Christopher Columbus is probably the most famous adventurer of all time – in his auto biographical writings, he always omitted certain aspects of his past. On the other hand, both friends and enemies were only too happy to spread stories and rumors about him. This had made it very difficult for historians to sort out the facts from a mass of hypothesis and speculation. Who was the man who talked Queen Isabella in to sending him forth on the great journey?
For a long time even his exact birth date was unclear; but it is now generally agreed that Columbus was born near the Italian port of Genoa, in 1451 and that he came from a family of weavers. In some documents he appears as Christofero Colombo, while others use the Spanish form Cristobal Colon. Biographers have shown that they mention the same person.
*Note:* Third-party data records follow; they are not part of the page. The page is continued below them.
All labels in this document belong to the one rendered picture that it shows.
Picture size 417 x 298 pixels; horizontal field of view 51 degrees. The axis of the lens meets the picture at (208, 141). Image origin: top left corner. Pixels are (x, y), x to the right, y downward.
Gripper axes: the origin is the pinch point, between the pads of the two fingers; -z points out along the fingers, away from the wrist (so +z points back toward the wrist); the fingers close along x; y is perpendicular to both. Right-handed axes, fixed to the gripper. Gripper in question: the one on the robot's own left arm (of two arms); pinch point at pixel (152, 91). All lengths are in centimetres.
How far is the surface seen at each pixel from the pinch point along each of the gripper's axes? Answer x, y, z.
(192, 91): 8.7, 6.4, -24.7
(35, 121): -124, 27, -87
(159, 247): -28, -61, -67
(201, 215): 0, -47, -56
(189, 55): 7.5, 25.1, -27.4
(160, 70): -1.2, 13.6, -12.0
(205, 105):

Columbus began his adventurous life at the age of 10, when he went to the sea. At 15, he is supposed to have served on a privateer launched by Rene of Anjou in his fight against King Alfonsov of Aragon and Sicily for the throne of the kingdom of Naples. The young Columbus was probably involved in the seizure of Spanish ships, which might explain why he later concealed this phase of his youth.
As a young man Columbus made his way to Portugal. From there he went to the court of Queen Isabella of Castile and King Ferdinand II of Aragon- their marriage in 1469 had united the two kingdoms – to present his proposal to sail westward. He had contacts with scholars of the time, men who knew the earth was not a flat disc, as was widely believed during the Middle Ages and who advised him to travel towards the west.
In August 1492 he was allowed to sail, and reached Bahamas, Cuba and Haiti. It was not until his third voyage that he set foot on the American continent near the Island of Trinidad.
But certain things about this remarkable man are unclear. Shortly after Columbus death both Spanish and Italian sources claim him self one of their own citizens. In this context some researchers mention an interesting point that Columbus almost never spoke or wrote Italian but choose to use Castilian- the dialects of Castile: now accepted as the standard form of Spanish. In his biography of the explorer; the Spanish historian Salvador De Madaraga claimed that Columbus family was Jewish and had left Spain towards the end of the 14th century because of the prosecution of their religion but with in their family the continued speaking their mother tongue.
Any way, still Columbus origin is a confusing one.